# Uber stops requiring leather in Phoenix after PETA push



## yoyodyne (Oct 17, 2015)

If you want to ride while sitting on cloth while paying $3.25 / mile, congratulations. In the meantime, I'll be eating a steak while pondering how awesome the leather in my Mazda is.

http://www.bizjournals.com/phoenix/...stops-using-leather-interiors-in-phoenix.html


----------



## observer (Dec 11, 2014)

High end vegan leather?


----------



## yoyodyne (Oct 17, 2015)

observer said:


> High end vegan leather?


I had to look it up to see what vegan leather was. Sounds similar to a Tofurkey! Apparently, it's just the same stuff that's been around for a long time...pleather.
http://eluxemagazine.com/magazine/what-the-heck-is-vegan-leather/


----------



## Davesway10 (Aug 7, 2015)

UBERVegan ???


----------



## Tim In Cleveland (Jul 28, 2014)

PETA can take a hike. How many animals are killed to create leather seats? NONE! Of course it's all from the butcher industry. Do you even suspect it's financially worthwhile to raise a calf to an adult just to get the skin for leather? Of course not!


----------



## observer (Dec 11, 2014)

Read between the lines....

It doesn't say Uber will stop using leather. It says Uber will stop REQUIRING leather seats.

No one is going to rip out their leather seats and install cloth seats.

Another Uber PR stunt that costs Uber nothing but gains them favor with certain politically connected groups.


----------



## observer (Dec 11, 2014)

BTW, the title is misleading.


----------



## Bob Reynolds (Dec 20, 2014)

This makes me want to rip out my cloth seats are replace them with genuine leather seats.


----------



## Teksaz (Mar 16, 2015)

PETA

People Eating Tasty Animals


----------



## SECOTIME (Sep 18, 2015)

I'm all for animal rights and that no person should harm and cause unnecessary pain to animals but god dammit we too are animals.

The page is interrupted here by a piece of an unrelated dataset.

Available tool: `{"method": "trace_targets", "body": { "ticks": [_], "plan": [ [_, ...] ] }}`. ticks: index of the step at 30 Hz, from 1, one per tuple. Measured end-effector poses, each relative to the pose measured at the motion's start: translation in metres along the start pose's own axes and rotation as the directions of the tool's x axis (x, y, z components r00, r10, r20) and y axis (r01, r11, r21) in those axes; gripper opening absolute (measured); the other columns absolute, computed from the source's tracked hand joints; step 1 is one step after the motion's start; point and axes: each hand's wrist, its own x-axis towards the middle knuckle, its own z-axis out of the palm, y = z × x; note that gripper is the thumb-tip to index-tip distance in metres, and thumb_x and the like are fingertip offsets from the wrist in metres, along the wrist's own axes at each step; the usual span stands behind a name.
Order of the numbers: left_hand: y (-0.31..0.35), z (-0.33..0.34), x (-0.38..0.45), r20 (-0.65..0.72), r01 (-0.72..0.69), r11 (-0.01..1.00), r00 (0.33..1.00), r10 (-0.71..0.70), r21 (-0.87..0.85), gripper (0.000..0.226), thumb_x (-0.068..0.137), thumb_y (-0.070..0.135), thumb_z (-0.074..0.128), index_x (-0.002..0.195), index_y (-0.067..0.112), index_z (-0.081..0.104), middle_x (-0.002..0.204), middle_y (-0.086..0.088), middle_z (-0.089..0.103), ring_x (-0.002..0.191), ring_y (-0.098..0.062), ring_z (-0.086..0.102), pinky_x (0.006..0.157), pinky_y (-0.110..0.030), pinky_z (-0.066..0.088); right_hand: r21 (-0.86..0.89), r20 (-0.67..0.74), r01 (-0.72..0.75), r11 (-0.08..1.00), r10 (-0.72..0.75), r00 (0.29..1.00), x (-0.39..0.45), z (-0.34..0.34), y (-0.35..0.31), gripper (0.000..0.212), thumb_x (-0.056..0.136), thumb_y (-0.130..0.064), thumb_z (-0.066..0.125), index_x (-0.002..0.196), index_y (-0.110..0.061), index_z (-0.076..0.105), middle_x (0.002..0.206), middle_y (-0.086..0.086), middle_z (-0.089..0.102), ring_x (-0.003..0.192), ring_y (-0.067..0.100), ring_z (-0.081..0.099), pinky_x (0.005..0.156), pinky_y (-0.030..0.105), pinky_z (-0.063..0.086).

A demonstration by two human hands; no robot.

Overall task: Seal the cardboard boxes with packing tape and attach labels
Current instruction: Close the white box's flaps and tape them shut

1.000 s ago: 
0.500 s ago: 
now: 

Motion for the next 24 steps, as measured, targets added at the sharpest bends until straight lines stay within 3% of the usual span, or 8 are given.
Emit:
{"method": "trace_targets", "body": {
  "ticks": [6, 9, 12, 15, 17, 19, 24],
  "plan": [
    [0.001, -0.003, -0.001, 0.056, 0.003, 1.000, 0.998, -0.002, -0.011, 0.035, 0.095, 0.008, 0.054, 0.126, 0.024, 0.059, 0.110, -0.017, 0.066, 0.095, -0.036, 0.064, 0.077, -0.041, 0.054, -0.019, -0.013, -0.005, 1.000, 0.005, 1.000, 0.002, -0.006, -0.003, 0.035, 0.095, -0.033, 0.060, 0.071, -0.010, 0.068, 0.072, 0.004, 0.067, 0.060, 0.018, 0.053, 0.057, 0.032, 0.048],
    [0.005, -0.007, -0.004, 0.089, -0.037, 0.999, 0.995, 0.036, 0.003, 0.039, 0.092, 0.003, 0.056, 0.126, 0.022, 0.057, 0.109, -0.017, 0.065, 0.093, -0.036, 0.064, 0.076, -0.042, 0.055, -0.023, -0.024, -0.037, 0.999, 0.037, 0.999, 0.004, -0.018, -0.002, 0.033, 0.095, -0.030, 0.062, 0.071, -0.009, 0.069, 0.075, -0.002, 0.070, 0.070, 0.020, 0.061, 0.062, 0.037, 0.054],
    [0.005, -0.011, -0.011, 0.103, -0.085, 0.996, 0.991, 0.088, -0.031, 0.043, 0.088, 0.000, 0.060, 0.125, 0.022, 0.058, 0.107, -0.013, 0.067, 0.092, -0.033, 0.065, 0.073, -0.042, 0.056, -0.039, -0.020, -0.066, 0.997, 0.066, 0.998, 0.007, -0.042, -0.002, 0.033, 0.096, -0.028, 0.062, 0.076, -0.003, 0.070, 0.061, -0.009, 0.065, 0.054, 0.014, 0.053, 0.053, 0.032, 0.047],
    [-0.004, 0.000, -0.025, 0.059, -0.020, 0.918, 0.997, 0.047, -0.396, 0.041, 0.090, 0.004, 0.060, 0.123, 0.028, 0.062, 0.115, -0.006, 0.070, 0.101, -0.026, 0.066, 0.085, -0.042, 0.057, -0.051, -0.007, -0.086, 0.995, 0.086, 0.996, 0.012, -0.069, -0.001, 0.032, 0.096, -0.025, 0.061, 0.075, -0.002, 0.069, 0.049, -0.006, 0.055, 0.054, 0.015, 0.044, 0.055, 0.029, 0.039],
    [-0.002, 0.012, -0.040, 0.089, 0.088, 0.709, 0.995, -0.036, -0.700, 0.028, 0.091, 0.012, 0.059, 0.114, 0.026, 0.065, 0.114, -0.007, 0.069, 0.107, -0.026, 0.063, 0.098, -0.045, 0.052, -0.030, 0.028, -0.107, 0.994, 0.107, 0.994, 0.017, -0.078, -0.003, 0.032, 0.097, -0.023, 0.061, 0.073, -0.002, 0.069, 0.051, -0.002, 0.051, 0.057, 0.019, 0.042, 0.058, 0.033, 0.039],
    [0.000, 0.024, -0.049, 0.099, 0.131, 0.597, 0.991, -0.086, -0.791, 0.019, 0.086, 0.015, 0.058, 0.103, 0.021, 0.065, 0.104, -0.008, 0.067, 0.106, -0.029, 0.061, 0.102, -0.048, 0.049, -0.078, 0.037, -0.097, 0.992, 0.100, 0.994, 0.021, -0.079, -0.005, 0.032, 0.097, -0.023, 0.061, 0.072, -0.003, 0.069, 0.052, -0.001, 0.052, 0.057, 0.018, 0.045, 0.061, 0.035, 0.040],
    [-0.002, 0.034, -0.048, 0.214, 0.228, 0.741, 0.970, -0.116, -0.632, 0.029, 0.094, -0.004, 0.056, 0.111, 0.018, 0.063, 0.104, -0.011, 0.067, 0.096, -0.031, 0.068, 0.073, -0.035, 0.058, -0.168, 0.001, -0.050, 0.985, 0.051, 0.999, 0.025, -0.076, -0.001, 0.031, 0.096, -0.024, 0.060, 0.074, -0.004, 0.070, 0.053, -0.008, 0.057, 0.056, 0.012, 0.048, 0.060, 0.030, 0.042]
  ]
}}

We're supposed to eat meat.


----------



## Lack9133 (Mar 26, 2015)

Well when you have a driver shortage, you have to relax a few rules to get a few more guys in the door. This is more about drivers than PETA.


----------



## colio (Nov 25, 2015)

So funny to people get so upset about a company not forcing them to have leather seats as though their rights to have leather seats were taken away. In reality, the only thing that happened was people were afforded the right not to have leather seats if they don't want to.


----------



## Mr. T (Jun 27, 2015)

If you don't like it, just don't use it!

http://ktar.com/story/783064/moo-ve...in-leather-requirements-for-phoenix-vehicles/


----------



## Uber-Doober (Dec 16, 2014)

Vegan leather? 
Whatta buncha S#it.
Two summers ago I see this car in Walmart parking lot with a PETA sticker on the bumper with a dog in the car with the windows up on a 100 degree day. 
I was walking back to my car to get the Club off my steering wheel to smash the window but somebody beat me to it.
Dog was nearly dead and threw up as he was taken from the car. 
Woman carrying a water bottle and a cart full of stuff showed up 20 mins later and had a fit. 
TV cameras showed up as well as the police. 
Gave my name and number to the guy that smashed the window. 

Upshot of the story, cop cited her for something and I left my shopping list at home.


----------



## limepro (Mar 7, 2015)

Say for vehicles in Miami on the uberlux platform they require leather, show me a Lexus, BMW or Mercedes that doesn't have leather standard. Uberblack, show me a Lincoln towncar that doesn't have leather. There may be a few on the list that come with cloth but the overwhelming majority have leather standard, they are just pandering.


----------



## Turbo (Sep 20, 2015)

limepro said:


> show me a Lexus, BMW or Mercedes that doesn't have leather standard.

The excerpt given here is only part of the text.